A vida é tão boa se soubermos apreciar e viver as pequenas coisas em nosso redor, que no fundo são as maiores que temos. No entanto, porque a vida não passa de uma curta-metragem, convém que, mesmo com os olhos postos no futuro e com o legado do passado, mas sobretudo com a consciência no [do] presente, agarremos e não desperdicemos um segundo do azul do mar, das flores do campo, das cores do Outono, do cheiro da maresia, das esplanadas ao Sol, das nossas pessoas, das regras mais básicas sobre isto de ser feliz, a um palmo de distância. Grátis.
A questão é que, na maior parte das vezes, o clique para a importância das coisas boas da vida dá-se quando sofremos uma ameaça, quando as perdemos ou quando fazemos desvios irreversíveis na nossa caminhada, coisas essas que, por serem consideradas como dados adquiridos, não foram verdadeiramente vividas nem valorizadas, não obstante estarem e terem estado sempre ao nosso lado. E é aí que pensamos nos “ses”… Por isso, vamos sempre a tempo de olhar com olhos de ver e de encarar como oportunidades o que a vida nos vai colocando no caminho, sempre com o fascínio e o encantamento de iniciante, de modo a nos darmos a oportunidade de ser a melhor versão de nós próprios.

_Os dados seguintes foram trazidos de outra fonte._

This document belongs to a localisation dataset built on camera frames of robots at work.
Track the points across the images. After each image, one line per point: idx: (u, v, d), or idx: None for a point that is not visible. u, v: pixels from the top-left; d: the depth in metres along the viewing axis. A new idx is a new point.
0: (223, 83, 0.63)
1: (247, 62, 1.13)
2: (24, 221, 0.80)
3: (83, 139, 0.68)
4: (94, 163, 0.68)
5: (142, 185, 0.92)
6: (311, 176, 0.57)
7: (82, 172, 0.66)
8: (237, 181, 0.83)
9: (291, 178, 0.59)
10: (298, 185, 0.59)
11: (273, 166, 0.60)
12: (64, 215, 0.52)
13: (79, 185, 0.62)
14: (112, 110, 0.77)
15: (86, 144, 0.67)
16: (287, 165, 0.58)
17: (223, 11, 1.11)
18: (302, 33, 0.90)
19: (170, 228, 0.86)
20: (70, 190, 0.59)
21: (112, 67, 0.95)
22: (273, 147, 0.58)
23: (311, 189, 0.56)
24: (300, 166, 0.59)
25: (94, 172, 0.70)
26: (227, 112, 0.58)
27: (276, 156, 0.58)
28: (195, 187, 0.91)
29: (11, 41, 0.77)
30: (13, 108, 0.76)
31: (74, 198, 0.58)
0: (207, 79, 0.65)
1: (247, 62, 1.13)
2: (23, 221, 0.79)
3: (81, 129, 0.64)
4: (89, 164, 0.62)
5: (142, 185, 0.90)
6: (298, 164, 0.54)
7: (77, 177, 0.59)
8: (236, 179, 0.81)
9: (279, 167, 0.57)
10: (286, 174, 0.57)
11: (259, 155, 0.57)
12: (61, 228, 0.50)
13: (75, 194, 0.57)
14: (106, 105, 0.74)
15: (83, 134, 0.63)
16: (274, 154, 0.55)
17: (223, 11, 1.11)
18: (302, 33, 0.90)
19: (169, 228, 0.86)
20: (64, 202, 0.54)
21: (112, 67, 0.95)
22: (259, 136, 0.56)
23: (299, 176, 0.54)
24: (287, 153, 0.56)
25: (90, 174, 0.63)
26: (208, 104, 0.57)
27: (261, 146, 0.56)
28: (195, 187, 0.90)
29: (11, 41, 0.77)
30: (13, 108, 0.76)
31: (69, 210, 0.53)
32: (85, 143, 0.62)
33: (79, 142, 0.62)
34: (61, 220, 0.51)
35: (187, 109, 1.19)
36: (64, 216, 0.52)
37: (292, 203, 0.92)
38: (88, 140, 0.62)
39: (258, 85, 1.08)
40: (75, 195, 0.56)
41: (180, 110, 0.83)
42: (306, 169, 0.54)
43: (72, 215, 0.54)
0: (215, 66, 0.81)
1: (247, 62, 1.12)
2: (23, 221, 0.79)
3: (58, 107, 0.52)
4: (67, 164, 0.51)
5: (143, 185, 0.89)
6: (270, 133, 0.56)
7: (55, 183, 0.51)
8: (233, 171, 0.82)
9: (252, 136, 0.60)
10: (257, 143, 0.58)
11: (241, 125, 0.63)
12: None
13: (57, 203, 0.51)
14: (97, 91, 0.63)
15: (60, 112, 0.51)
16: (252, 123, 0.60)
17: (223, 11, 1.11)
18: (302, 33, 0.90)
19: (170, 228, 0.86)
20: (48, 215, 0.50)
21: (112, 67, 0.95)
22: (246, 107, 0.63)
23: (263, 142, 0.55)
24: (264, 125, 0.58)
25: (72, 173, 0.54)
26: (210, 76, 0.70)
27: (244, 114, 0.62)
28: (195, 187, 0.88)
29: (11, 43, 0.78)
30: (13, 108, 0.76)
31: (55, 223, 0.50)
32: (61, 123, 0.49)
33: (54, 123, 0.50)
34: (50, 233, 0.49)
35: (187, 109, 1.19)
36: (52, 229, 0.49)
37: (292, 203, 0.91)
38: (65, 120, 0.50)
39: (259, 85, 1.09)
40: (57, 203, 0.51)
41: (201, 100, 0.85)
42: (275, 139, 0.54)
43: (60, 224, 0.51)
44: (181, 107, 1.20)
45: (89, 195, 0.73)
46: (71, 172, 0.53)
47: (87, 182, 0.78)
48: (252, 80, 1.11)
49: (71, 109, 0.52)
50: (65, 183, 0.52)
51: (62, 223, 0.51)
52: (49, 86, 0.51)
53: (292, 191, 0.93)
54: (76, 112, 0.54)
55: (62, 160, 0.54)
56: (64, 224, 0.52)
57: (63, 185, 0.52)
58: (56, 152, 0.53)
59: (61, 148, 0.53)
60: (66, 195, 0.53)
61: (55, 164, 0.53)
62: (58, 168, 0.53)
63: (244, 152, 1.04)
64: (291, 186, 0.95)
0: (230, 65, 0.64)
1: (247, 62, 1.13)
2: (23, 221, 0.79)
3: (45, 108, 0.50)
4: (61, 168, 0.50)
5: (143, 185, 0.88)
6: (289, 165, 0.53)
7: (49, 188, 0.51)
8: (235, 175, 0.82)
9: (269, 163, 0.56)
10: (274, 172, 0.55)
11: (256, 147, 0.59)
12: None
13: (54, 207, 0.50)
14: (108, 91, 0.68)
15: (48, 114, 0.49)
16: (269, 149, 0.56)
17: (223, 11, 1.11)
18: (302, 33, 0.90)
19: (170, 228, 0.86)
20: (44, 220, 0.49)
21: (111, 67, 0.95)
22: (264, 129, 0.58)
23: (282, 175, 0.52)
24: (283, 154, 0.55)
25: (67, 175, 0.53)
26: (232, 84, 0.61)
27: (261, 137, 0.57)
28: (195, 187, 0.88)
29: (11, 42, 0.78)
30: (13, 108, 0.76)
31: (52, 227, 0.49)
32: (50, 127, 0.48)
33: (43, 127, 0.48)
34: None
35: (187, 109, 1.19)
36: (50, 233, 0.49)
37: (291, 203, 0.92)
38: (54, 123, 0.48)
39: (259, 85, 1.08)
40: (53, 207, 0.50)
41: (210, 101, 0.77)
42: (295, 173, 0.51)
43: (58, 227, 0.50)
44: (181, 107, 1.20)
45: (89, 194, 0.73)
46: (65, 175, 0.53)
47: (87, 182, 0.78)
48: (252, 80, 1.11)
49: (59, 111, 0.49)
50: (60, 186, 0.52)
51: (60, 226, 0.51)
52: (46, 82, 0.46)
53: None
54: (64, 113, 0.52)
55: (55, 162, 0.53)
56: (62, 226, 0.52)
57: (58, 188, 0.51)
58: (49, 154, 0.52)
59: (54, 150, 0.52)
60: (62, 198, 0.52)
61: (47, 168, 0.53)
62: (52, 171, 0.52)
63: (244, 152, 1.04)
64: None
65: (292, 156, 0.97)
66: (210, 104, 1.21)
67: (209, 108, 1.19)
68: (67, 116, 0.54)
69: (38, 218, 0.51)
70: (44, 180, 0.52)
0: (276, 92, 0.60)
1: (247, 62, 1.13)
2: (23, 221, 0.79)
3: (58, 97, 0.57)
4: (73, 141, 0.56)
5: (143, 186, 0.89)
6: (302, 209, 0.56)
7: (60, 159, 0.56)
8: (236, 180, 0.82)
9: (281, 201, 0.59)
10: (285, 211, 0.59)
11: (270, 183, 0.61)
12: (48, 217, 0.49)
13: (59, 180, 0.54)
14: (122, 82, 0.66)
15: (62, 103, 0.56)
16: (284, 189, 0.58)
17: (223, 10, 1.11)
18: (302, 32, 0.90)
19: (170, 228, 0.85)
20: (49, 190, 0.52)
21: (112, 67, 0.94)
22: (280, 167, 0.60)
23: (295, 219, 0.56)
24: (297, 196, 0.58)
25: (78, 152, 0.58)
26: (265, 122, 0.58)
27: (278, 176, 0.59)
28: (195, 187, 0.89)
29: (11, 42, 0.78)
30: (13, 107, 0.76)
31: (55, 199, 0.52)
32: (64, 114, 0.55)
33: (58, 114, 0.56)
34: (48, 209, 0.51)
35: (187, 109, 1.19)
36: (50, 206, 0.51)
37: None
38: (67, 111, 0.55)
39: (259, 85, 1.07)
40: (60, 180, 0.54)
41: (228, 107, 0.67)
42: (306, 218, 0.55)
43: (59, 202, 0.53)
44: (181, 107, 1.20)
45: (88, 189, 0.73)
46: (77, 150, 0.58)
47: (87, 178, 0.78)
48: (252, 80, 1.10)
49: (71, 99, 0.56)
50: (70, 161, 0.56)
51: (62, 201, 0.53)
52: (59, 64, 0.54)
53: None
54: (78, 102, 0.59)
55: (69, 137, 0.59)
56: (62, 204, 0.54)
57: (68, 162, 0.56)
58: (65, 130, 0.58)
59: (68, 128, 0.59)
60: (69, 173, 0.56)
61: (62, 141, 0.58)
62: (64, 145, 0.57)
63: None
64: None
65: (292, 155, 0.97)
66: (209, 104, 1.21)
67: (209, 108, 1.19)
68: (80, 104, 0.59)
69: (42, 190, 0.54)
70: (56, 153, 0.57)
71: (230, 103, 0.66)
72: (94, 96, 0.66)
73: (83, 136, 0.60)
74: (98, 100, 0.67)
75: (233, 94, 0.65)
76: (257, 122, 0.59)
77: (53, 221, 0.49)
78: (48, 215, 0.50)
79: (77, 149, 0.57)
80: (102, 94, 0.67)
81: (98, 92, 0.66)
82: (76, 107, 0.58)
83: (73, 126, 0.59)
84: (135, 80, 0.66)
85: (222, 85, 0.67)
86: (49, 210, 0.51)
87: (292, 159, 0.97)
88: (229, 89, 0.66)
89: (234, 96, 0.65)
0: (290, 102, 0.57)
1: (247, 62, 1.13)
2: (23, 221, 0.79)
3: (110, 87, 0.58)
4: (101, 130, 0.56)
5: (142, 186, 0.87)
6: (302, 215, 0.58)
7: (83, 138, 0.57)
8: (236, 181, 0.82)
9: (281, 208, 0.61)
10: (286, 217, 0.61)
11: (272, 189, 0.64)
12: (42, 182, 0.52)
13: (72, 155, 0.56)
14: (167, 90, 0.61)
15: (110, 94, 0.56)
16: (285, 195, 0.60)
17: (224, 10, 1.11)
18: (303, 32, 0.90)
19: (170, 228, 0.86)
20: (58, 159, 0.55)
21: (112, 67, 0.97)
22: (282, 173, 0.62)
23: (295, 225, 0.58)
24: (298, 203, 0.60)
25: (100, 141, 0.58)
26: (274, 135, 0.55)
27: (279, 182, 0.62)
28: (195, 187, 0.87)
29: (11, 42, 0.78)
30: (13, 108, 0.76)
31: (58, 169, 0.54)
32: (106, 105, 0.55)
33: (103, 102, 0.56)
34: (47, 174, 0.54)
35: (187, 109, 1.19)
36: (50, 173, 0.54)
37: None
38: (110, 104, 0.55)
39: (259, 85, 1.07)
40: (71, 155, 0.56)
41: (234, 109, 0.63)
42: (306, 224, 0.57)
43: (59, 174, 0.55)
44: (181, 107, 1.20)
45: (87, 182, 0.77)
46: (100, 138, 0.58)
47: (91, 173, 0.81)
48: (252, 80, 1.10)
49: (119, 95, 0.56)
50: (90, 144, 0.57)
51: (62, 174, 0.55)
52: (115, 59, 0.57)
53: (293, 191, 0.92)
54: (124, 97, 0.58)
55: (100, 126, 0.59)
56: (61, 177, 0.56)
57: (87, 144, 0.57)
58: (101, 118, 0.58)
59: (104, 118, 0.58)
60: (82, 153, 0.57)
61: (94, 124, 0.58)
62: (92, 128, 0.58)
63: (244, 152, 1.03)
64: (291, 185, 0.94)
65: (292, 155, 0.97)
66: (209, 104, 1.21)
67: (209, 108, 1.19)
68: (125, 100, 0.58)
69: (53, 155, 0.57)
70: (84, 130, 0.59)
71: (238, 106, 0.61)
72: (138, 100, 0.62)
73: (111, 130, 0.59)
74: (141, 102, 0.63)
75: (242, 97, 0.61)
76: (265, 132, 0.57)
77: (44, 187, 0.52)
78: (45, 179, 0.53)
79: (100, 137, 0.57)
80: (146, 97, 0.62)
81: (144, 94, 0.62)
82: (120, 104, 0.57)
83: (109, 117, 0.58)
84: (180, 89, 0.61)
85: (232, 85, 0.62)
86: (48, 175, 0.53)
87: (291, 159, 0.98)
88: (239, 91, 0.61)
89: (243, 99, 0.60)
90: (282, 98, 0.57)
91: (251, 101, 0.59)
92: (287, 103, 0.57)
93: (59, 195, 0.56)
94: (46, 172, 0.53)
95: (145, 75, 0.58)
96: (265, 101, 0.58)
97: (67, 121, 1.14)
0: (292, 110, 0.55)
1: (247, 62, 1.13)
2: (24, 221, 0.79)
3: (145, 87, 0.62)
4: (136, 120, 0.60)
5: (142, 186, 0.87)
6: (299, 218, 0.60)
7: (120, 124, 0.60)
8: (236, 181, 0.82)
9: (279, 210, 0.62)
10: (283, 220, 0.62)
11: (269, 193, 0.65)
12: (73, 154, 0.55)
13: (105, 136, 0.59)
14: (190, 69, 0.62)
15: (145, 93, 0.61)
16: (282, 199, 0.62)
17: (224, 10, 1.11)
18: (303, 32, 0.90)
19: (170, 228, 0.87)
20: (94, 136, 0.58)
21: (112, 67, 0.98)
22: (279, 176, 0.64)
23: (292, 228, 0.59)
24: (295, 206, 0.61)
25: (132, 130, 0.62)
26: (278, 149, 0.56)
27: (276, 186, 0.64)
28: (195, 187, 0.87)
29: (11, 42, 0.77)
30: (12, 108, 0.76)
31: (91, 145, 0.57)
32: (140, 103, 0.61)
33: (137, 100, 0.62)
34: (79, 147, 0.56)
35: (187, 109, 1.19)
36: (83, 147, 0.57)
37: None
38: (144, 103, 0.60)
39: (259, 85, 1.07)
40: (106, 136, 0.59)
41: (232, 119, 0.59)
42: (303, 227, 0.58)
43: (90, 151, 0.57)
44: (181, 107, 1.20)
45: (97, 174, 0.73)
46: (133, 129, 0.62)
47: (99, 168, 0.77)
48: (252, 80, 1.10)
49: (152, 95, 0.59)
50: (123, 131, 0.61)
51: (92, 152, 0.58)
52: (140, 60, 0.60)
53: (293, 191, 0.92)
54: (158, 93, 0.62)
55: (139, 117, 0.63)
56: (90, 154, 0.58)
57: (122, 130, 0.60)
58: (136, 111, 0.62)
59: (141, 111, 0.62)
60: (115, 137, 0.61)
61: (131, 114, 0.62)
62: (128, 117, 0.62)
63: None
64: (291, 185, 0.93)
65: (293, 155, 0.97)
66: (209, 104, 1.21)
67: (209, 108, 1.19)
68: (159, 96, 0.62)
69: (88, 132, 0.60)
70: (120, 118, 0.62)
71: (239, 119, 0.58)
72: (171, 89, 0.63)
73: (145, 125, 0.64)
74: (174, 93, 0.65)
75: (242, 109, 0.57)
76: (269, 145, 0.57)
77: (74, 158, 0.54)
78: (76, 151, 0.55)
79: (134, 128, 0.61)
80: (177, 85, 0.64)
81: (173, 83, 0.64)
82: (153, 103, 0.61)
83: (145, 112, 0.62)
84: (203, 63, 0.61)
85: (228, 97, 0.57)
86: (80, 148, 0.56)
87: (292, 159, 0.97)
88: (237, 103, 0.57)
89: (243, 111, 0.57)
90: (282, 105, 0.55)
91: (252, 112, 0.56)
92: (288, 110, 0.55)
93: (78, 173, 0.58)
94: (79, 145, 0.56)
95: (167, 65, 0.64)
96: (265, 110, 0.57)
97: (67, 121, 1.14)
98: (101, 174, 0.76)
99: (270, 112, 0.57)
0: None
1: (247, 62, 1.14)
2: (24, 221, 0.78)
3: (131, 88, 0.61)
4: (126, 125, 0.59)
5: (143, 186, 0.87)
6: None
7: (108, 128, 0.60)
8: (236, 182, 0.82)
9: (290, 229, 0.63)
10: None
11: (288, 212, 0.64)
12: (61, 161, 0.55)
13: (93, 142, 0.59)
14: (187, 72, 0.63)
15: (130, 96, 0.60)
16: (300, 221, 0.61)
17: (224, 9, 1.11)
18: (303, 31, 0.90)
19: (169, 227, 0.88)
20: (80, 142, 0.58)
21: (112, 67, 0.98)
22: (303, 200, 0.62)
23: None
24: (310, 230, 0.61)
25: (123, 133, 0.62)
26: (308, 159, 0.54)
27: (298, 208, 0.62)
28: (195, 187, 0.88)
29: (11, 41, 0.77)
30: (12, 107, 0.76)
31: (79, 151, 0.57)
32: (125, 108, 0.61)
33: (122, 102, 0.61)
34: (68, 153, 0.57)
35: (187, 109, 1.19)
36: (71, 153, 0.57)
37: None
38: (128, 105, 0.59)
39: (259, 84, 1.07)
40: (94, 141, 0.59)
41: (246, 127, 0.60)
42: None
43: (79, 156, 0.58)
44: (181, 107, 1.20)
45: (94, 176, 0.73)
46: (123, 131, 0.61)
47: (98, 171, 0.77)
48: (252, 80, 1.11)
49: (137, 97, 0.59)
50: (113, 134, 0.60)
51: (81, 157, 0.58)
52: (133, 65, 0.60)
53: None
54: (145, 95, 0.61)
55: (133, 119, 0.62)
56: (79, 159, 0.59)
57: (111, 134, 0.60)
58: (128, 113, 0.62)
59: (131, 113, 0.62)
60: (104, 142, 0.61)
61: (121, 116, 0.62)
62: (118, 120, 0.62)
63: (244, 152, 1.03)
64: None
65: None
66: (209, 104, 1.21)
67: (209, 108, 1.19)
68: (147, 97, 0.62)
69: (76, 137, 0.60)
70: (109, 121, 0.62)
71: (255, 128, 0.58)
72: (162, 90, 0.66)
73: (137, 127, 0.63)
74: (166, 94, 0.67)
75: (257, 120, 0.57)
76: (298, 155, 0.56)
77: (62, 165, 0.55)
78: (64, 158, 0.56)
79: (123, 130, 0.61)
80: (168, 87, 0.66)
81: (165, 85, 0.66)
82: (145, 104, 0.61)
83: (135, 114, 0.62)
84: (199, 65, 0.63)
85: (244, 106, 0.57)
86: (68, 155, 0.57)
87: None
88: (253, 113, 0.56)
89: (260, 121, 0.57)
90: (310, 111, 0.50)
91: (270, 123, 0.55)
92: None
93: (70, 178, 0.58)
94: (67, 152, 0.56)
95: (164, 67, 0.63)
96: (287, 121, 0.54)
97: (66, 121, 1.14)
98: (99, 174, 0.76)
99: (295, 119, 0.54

É com Gracias a la vida que, há mais de 50 anos, Violeta Parra diz tudo acerca da gratidão pelas pequenas coisas da vida, que afinal são tão grandes… A cantora agradeceu à vida, de forma cantada, tudo de bom que esta lhe deu. Agradeceu, principalmente, o [seu] dom: o da música. E nós, quantas vezes erguemos os nossos braços para agradecer à vida? Há sempre por que agradecer…
Se não conseguirmos falar, como é que verbalizamos o que nos vai na alma? Se não pudermos cheirar, como é que compreendemos os aromas? Se não conseguirmos ver, como é que contemplamos a beleza do mundo? Se não conseguirmos sentir, como é que nos deliciamos com o calor do Sol? Se não conseguirmos ouvir, como é que percebemos as melodias dos pássaros?
Obrigada, vida!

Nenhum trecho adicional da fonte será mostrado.